Some songs really speak to me right now. Joe Cocker was a great favourite of Cliff's and I'm smiling now as I remember going to see him live in Rotterdam with Cliff, Vern, Es and Len.
Standing Knee Deep in a River
Have a Little Faith
I Will Live for You
The Great Divide (I played this at Cliff's funeral)
I wish I could listen to them but I just can't. NOT YET.
Now it's making me cry that I can't listen to them, and now my deaf dog is making me laugh because he is sitting very still, looking at his reflection in a mirror.
How on earth can you smile, then cry and laugh at the same time? Yet I do.

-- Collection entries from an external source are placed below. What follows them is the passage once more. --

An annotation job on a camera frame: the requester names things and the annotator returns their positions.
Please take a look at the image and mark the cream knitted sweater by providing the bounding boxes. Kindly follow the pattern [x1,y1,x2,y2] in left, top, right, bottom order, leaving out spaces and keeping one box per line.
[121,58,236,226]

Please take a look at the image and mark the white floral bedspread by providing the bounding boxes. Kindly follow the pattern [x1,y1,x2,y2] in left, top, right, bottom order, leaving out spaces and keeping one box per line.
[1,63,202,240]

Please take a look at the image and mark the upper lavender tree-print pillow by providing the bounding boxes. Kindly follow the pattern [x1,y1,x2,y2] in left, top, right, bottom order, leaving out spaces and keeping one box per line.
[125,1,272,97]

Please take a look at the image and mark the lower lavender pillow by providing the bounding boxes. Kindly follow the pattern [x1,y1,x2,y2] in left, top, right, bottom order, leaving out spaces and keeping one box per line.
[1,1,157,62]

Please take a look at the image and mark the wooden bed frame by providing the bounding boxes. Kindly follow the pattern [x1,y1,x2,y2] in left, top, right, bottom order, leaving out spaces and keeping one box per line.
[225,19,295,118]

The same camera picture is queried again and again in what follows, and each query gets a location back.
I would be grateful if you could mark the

At least I'm not just crying.
And I am wondering how Cliff's daughter is feeling today. Even though we have both hurt each other with horrible words. I think perhaps we are both hurting too much to be able to cope with each other. I can only deal with my own pain right now and I simply cannot tolerate being attacked by anyone no matter how they are feeling. I know that "two wrongs don't make a right" and that I emulated the same behaviour by biting back, and it's too late now. But it's a simple case of self-preservation ... I feel like a wounded animal who has hidden to suffer quietly and attempt to recuperate. But today is her first Father's Day without Cliff. I remembered last night that I have a camcording somewhere of her with Cliff when she was around 12 or 13. When I come across it, I'll have it copied onto DVD - if that's possible - and send it to her, whether she hates me or not. I think he'd like her to have it. Maybe she'll be able to see the love in his eyes when he looks at her on the recording.

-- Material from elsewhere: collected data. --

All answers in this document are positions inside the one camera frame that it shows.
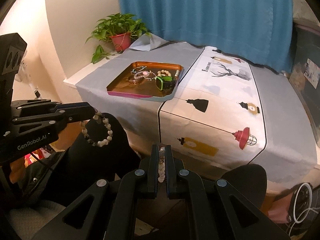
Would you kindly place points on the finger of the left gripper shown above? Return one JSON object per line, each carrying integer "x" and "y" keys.
{"x": 35, "y": 116}
{"x": 39, "y": 102}

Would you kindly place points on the orange metal tray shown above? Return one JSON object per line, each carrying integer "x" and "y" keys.
{"x": 137, "y": 81}

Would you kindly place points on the white printed table runner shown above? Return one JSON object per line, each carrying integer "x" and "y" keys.
{"x": 216, "y": 114}

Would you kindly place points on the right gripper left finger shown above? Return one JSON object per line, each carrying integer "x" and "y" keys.
{"x": 106, "y": 210}

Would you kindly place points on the green potted plant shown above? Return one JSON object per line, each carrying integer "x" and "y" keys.
{"x": 120, "y": 30}

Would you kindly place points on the dark storage cabinet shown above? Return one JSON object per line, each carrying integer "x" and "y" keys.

And another thing, I wish I had been strong enough to go down to the coast today to see Cliff's Dad. There again, perhaps seeing me would have been too painful for him on this first Father's Day without Cliff.

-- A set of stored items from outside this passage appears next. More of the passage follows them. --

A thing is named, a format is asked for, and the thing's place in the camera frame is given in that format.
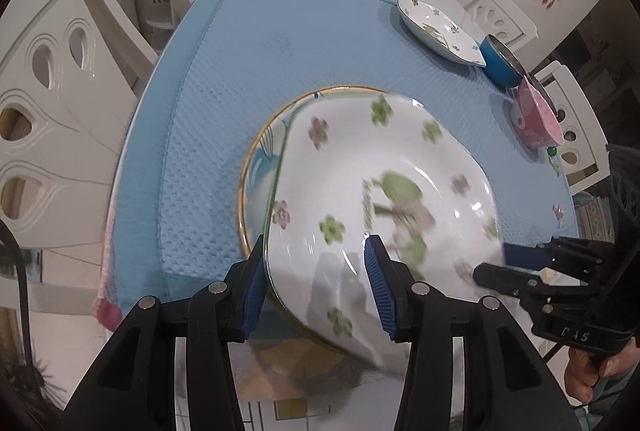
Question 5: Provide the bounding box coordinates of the round blue leaf plate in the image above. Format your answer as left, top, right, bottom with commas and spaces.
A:
238, 87, 400, 271

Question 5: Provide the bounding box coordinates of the large green floral plate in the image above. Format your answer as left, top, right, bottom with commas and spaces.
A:
264, 92, 503, 373

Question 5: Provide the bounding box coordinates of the pink polka dot bowl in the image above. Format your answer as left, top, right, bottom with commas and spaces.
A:
510, 78, 564, 150

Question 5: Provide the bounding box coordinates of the blue steel bowl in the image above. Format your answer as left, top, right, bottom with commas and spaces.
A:
480, 35, 525, 89

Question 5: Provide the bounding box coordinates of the small green floral plate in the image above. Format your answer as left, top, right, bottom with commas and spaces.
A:
396, 0, 486, 67

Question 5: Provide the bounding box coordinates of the person's right hand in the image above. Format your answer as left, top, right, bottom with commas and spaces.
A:
564, 339, 639, 404

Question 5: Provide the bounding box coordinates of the light blue quilted mat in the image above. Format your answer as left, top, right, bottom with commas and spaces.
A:
98, 0, 578, 311

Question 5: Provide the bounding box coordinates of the white chair near right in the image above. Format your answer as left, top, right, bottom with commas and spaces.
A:
535, 61, 610, 196

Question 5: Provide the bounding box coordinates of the white chair far right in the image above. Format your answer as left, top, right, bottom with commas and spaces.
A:
464, 0, 538, 52

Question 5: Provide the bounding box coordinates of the white chair near left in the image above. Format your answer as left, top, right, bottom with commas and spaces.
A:
1, 0, 158, 249

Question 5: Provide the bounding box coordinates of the black cable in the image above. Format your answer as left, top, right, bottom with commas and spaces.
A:
0, 217, 36, 412

I am doing better than I was last Sunday. I may be stuck here living life through the internet today, but I AM going to mop the kitchen floor shortly, do some washing and pop out to the corner shop for some more essentials. I AM going back to work properly tomorrow too.
It's just so hard to live. It really is. I lived for him. Now what do I live for?
This is the crux of it - the question that I need to find the answer to. Who knows? But I WILL get there. I have to.